#### How to complete this task
Using only the entries below, copy exactly the lines that begin at the one with "Coordinates below refer" and end at the one with "Could you kindly segment the **right arm", both included. Drop the pictures.

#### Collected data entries

^^^^^^^^

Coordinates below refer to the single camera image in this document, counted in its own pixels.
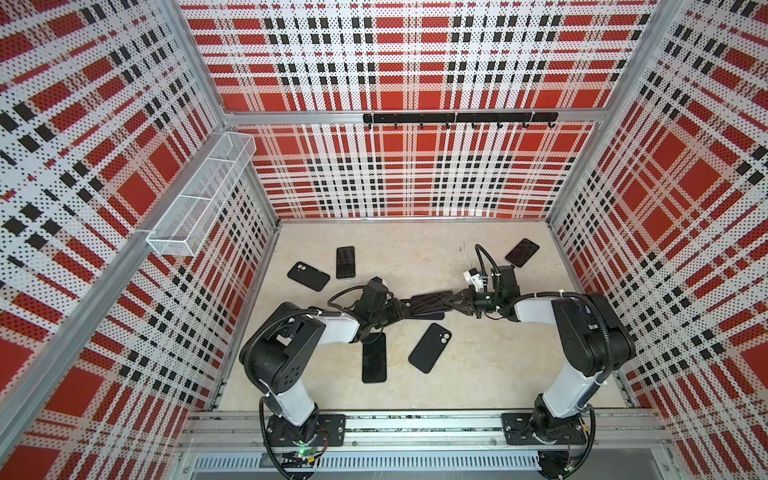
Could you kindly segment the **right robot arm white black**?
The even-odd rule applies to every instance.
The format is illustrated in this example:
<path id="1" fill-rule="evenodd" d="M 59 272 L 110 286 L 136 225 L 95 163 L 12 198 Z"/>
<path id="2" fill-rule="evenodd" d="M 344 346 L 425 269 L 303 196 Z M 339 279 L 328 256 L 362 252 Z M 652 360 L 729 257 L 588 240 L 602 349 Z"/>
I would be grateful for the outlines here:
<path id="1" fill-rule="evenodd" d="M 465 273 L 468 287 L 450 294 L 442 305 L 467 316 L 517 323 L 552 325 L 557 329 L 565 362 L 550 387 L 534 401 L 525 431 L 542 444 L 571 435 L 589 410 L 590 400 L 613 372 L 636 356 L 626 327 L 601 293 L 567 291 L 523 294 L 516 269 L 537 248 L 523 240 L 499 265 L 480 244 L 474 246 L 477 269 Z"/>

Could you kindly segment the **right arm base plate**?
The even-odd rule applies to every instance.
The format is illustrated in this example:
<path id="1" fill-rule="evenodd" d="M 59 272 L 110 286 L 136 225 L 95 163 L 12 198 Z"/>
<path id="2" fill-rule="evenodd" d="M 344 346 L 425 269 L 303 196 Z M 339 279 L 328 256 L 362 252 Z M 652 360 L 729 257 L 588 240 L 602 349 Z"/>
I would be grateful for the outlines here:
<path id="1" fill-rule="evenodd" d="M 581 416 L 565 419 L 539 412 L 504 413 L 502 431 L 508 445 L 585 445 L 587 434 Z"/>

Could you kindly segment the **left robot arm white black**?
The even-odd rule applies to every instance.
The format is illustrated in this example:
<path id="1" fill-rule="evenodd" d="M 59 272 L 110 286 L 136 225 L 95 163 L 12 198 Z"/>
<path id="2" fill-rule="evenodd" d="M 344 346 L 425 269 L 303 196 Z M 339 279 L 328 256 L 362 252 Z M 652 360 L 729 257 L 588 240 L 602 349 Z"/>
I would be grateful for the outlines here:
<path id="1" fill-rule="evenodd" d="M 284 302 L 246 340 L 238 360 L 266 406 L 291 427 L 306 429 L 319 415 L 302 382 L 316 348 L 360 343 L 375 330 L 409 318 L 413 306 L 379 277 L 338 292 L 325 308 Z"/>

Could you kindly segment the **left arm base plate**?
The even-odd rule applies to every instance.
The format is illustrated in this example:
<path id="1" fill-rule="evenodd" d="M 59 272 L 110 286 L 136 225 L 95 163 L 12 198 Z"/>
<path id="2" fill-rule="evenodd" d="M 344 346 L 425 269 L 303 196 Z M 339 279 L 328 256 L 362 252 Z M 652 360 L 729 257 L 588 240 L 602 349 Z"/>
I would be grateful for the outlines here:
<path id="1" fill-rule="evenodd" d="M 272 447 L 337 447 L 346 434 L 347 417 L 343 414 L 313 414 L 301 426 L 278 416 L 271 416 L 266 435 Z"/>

^^^^^^^^

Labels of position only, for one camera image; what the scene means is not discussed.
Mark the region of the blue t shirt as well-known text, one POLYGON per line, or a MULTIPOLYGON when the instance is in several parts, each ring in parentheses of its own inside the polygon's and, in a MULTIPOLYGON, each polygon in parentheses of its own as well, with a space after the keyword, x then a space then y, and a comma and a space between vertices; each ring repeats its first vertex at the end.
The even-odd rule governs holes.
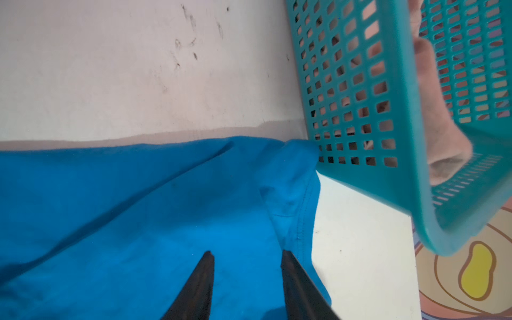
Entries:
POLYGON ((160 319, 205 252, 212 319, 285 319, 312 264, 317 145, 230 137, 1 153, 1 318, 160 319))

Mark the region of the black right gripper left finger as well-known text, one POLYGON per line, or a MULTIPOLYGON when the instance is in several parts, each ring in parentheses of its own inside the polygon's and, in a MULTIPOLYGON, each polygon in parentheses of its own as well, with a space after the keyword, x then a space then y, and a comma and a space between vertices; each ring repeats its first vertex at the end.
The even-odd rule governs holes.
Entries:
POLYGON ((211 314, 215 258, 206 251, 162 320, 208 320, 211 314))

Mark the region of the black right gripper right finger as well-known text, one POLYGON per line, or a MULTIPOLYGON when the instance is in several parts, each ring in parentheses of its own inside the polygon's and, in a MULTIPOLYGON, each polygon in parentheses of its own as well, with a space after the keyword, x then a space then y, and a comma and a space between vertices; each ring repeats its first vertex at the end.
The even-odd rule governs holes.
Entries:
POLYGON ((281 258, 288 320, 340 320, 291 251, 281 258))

^^^^^^^^

#### Task result
Coordinates below refer to the single camera image in this document, counted in its own pixels.
Could you kindly segment the **right robot arm white black**?
The even-odd rule applies to every instance.
The format is illustrated in this example:
<path id="1" fill-rule="evenodd" d="M 59 272 L 110 286 L 136 225 L 95 163 L 12 198 Z"/>
<path id="2" fill-rule="evenodd" d="M 344 346 L 425 269 L 303 196 Z M 339 279 L 328 256 L 362 252 Z M 652 360 L 729 257 L 588 240 L 602 349 Z"/>
I would be grateful for the outlines here:
<path id="1" fill-rule="evenodd" d="M 465 273 L 468 287 L 450 294 L 442 305 L 467 316 L 517 323 L 552 325 L 557 329 L 565 362 L 550 387 L 534 401 L 525 431 L 542 444 L 571 435 L 589 410 L 590 400 L 613 372 L 636 356 L 626 327 L 601 293 L 567 291 L 523 294 L 516 269 L 537 248 L 523 240 L 499 265 L 480 244 L 474 246 L 477 269 Z"/>

Could you kindly segment the **right arm base plate**?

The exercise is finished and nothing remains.